I have a very specific implementation of Arachnode.net in that I'm only using the crawler portion of the solution and I only need the data from the WebPages table. Given this highly specialized usage how would you suggest I tune / configure Arachnode for the best performance? Thanks.
These are my suggestions:
ApplicationSettings.DesiredMaximumMemoryUsageInMegabytes = 512; //the higher, the better. just be sure that you don't run AN into virtual memory territory. allow room for SQL AND AN to use actual RAM.
ApplicationSettings.ExtractImageMetaData = false; //turn off if you aren't using.
ApplicationSettings.ExtractWebPageMetaData = false; //one of the slower functions. ensure this is turned off if not in use.
ApplicationSettings.HttpWebRequestRetries = 5; //the more times you attempt to retry pages that webserver won't serve you due to crawling to fast. higher settings = more accurate crawls, but at the expense of time.
Most likely, the bottleneck in your system is your disk.

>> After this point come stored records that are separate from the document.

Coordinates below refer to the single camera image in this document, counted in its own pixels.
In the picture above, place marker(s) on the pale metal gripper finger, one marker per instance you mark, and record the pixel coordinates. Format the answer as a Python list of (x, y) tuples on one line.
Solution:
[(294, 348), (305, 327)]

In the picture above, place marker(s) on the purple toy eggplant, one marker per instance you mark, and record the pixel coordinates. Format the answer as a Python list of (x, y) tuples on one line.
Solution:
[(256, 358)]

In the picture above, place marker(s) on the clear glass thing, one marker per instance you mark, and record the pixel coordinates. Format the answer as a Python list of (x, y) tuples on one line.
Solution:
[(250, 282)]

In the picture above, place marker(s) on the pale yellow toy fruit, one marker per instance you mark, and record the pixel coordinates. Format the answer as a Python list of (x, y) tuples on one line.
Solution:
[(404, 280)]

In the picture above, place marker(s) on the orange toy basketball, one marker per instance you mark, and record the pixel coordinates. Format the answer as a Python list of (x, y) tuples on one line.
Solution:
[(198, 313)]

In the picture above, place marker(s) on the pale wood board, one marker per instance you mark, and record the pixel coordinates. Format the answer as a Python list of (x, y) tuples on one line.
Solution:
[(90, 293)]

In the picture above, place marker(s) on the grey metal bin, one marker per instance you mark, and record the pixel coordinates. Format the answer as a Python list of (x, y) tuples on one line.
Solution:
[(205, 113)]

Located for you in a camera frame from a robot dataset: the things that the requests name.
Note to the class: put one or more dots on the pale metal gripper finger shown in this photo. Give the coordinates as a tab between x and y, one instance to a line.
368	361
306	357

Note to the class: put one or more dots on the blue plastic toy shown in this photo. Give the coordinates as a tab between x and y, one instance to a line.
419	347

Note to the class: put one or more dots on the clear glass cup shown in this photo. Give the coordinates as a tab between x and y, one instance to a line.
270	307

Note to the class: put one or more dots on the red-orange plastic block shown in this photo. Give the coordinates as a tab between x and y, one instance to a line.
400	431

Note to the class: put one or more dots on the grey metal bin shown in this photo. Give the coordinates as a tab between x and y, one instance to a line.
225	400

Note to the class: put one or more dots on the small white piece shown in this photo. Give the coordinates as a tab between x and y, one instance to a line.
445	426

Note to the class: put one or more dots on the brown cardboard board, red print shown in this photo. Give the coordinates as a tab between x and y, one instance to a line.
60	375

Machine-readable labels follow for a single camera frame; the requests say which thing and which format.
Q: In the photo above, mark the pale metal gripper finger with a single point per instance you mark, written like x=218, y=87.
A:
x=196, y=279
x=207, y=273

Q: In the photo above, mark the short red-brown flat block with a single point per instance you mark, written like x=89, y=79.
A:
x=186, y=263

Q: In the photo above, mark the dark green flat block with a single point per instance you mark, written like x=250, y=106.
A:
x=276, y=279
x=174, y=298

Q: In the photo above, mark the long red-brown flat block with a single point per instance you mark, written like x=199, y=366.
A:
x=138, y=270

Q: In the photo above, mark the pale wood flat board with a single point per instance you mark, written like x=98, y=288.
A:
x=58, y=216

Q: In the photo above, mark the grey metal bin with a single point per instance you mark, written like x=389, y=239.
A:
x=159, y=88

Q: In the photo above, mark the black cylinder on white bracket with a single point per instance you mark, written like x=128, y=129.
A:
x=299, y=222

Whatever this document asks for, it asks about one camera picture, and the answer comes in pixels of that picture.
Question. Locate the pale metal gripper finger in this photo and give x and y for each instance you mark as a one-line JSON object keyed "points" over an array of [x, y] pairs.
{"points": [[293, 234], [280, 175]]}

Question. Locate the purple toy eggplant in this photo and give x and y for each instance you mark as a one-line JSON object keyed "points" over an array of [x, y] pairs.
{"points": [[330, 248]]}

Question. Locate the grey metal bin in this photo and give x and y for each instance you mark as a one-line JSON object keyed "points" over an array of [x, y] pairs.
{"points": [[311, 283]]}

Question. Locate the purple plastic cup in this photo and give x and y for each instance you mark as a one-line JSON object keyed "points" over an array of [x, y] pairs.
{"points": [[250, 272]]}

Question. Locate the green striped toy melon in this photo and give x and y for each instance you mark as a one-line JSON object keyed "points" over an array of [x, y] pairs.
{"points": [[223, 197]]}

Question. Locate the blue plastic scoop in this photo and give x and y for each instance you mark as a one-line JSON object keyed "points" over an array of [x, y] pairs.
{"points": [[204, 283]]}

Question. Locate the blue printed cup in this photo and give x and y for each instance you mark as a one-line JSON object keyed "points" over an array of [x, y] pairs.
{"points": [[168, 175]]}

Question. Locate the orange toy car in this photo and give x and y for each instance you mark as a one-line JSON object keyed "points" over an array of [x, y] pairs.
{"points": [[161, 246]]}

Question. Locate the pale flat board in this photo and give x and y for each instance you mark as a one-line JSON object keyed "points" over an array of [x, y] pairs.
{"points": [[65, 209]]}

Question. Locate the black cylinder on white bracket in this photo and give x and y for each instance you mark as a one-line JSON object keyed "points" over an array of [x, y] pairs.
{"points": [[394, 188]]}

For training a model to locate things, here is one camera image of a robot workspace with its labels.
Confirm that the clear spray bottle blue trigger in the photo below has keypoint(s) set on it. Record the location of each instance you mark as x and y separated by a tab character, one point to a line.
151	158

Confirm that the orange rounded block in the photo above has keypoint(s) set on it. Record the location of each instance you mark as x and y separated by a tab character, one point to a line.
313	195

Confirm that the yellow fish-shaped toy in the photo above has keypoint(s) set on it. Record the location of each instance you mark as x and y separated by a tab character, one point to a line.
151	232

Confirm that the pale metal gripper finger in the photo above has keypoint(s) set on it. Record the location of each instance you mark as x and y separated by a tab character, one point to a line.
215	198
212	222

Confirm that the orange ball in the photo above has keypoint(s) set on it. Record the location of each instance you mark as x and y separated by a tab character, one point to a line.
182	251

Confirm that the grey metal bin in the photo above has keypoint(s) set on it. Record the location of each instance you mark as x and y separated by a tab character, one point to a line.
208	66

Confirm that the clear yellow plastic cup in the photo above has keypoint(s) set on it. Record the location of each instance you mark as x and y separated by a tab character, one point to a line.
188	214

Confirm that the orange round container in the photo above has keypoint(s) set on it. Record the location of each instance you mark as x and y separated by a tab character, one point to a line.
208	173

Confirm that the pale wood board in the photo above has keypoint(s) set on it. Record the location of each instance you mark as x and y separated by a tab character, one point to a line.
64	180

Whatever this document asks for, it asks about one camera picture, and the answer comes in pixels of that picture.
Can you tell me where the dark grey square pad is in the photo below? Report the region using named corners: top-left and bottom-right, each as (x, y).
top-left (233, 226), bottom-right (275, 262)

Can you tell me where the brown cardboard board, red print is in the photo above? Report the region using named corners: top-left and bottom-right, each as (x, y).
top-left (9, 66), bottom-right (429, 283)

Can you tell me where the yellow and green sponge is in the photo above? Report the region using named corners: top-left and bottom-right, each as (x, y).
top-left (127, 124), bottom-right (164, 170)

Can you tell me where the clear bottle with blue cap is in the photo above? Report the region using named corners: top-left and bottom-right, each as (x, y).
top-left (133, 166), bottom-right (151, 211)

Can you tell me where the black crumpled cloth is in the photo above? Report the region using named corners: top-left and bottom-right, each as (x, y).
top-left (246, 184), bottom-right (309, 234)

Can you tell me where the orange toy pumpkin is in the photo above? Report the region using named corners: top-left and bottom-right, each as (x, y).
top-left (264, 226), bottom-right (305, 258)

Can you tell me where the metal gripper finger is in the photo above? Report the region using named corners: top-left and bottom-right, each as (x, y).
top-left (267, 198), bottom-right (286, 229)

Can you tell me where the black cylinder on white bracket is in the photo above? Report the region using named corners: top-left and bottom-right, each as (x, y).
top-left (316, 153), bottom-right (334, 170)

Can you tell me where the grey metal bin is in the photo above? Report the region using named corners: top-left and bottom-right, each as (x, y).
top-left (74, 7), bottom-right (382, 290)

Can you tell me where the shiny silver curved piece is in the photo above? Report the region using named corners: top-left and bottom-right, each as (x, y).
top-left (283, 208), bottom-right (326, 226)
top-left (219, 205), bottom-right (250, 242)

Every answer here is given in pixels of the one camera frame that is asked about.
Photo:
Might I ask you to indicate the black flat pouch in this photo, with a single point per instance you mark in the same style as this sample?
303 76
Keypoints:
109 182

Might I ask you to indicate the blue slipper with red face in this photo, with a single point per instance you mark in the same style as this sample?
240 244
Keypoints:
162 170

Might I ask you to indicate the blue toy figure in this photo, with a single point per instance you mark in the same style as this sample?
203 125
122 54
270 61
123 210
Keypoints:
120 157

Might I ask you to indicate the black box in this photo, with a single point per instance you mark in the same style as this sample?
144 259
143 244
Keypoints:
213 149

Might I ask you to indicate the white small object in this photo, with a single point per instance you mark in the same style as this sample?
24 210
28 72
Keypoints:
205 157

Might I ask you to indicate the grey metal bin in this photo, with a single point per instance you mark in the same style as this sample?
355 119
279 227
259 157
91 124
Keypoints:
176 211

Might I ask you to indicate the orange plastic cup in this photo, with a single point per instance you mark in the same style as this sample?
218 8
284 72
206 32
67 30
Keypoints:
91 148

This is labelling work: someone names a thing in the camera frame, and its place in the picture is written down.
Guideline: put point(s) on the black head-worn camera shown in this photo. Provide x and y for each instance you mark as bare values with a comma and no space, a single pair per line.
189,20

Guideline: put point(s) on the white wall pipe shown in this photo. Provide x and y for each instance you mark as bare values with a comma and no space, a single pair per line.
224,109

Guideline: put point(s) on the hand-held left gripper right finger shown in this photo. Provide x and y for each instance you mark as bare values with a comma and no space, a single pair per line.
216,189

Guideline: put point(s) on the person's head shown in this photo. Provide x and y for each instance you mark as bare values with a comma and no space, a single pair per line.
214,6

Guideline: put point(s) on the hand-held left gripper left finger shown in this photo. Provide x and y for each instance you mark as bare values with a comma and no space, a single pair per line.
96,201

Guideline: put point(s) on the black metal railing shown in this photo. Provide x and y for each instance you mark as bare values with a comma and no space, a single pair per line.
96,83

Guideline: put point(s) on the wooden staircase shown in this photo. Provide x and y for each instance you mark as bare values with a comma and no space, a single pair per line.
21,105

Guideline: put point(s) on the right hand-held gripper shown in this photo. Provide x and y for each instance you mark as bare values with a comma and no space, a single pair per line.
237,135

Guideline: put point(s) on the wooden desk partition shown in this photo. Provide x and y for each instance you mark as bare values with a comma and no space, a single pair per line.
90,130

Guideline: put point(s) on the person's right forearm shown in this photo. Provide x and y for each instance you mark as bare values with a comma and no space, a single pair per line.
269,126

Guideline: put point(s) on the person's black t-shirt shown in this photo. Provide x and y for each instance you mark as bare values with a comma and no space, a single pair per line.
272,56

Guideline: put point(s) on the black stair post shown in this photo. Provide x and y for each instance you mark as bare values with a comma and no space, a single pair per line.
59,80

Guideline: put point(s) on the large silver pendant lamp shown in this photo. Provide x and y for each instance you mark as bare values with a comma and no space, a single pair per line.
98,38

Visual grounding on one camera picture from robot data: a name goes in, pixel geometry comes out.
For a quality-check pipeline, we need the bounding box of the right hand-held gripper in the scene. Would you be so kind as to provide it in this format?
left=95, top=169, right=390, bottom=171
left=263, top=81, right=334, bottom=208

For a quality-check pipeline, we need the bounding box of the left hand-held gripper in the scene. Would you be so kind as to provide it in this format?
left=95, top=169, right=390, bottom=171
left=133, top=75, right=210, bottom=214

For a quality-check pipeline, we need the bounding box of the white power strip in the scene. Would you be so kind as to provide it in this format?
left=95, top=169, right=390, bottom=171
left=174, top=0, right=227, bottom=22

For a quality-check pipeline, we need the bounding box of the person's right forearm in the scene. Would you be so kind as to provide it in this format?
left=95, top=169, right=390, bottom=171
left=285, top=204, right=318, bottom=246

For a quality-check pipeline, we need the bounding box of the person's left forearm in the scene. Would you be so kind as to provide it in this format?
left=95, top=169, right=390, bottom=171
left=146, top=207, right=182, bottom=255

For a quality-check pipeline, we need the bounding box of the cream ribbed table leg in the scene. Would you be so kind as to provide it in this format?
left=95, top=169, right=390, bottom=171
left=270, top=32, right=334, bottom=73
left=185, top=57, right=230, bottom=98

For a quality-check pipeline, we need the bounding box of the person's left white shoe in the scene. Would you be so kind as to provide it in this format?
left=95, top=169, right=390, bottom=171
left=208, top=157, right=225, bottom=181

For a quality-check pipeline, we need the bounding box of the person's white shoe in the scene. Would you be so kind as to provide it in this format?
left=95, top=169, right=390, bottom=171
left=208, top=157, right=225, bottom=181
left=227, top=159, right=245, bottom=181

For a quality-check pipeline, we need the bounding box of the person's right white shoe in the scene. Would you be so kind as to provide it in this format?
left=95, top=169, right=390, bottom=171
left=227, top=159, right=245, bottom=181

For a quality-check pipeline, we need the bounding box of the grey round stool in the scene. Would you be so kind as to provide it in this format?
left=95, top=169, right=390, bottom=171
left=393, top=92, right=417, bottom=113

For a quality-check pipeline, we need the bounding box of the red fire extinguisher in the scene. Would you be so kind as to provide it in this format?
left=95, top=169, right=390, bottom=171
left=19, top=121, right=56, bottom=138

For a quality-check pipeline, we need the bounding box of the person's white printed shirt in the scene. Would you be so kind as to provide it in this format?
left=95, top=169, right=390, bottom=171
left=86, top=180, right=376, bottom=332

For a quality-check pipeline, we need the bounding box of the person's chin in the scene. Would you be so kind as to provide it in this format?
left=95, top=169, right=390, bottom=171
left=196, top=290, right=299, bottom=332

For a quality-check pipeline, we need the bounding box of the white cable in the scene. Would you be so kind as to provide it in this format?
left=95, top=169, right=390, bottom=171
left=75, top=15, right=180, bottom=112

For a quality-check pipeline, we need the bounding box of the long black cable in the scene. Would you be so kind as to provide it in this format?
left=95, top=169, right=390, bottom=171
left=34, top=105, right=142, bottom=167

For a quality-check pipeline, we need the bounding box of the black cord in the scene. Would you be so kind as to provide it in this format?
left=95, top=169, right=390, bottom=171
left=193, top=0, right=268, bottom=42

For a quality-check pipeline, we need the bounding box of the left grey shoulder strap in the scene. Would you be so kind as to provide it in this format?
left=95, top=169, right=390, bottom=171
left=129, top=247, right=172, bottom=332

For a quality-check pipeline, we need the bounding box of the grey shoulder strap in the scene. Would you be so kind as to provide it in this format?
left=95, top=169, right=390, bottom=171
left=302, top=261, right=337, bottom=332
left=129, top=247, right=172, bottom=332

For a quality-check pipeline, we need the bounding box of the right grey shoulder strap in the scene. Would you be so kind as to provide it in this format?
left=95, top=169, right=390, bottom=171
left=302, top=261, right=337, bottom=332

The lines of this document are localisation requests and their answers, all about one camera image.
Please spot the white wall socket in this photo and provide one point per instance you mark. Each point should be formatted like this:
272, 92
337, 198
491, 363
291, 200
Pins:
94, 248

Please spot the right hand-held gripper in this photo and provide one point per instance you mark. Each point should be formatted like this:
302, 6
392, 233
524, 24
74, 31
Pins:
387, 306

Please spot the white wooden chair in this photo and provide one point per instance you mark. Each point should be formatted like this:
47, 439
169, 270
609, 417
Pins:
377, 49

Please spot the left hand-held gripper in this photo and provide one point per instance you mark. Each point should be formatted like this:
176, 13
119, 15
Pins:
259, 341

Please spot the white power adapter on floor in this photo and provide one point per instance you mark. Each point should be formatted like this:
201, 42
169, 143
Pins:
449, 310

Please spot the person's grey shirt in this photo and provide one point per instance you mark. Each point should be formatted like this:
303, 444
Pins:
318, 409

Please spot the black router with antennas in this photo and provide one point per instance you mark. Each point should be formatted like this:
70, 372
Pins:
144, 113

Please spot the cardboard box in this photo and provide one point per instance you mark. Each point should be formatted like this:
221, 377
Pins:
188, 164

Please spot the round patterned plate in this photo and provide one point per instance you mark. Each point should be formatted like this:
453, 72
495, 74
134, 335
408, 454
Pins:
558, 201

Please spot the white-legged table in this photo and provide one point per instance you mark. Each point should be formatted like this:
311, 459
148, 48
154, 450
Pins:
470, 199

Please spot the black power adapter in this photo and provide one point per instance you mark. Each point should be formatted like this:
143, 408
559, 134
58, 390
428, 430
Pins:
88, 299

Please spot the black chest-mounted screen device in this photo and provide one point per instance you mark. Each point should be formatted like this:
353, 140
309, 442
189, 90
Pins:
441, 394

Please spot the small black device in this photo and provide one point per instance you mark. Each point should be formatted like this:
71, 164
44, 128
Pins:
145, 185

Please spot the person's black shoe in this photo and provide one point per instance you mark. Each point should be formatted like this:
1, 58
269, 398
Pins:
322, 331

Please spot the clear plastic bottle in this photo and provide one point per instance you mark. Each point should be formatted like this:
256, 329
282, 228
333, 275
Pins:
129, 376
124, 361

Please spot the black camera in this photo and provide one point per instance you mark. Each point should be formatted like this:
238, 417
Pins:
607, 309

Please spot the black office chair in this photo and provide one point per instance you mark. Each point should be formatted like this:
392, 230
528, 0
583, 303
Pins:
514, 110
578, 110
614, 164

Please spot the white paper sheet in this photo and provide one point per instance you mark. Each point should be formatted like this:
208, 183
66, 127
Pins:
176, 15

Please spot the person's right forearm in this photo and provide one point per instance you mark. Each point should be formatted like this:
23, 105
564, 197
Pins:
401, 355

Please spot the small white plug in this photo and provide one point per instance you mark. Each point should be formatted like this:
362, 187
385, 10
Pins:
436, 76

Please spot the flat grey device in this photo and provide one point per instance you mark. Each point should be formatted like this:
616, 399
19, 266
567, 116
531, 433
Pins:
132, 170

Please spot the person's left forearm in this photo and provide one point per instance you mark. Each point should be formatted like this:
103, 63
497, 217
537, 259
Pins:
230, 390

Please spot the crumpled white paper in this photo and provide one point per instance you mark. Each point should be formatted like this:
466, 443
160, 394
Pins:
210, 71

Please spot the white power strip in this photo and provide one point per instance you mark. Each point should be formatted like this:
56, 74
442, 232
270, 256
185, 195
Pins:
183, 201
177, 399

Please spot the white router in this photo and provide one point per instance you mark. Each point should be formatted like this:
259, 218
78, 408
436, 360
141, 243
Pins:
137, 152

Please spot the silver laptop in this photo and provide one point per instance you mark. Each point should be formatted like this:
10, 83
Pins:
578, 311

Stripes and/or SSDs are HIGHLY recommended. Of course, whether your disk can keep up depends on the options you set, whether you cache to disk or not, and how fast the site you crawl respond. Check the bytes downloaded per second against the transfer rate of your disk to get a better idea of your disk capacity.
The latest version of the code changed the way in which Discoveries and CrawlRequests and cached. Rather than cache to RAM and then to disk, with all cached items in RAM remaining permanent, Discoveries are now released from RAM when unused.
You will find the best performance if you can keep all of your Discoveries and CrawlRequests in RAM.
To do so, and replicate the previous version's caching, take advantage of these switches.
public
static int DiscoverySlidingExpirationInSeconds { get; set; } //higher values keep discoveries in RAM longer.
public static bool InsertDiscoveries { get; set; } //do, or do not cache discoveries to disk. you will need enough RAM to store your Discoveries or you may crawl in a loop. not (much) a problem if you crawl on a timed cycles.
public static bool InsertCrawlRequests { get; set; } //when you are out of RAM, cache CrawlRequests to disk, or not. if you don't care to cache CR's to disk, you can improve performance, but at the expense of crawl accuracy.
AN will only cache CrawlRequests to disk if less than 1/2 of the RAM requested is available. This can be changed in MemoryManager.
How does your config compare to the one above?
For best service when you require assistance:
Skype: arachnodedotnet
Thanks - I'll update and run with these and see how things go. My settings were different (as shown below) so I believe these will help a lot.
My Settings:
I'll run with these and keep an eye on disk performance...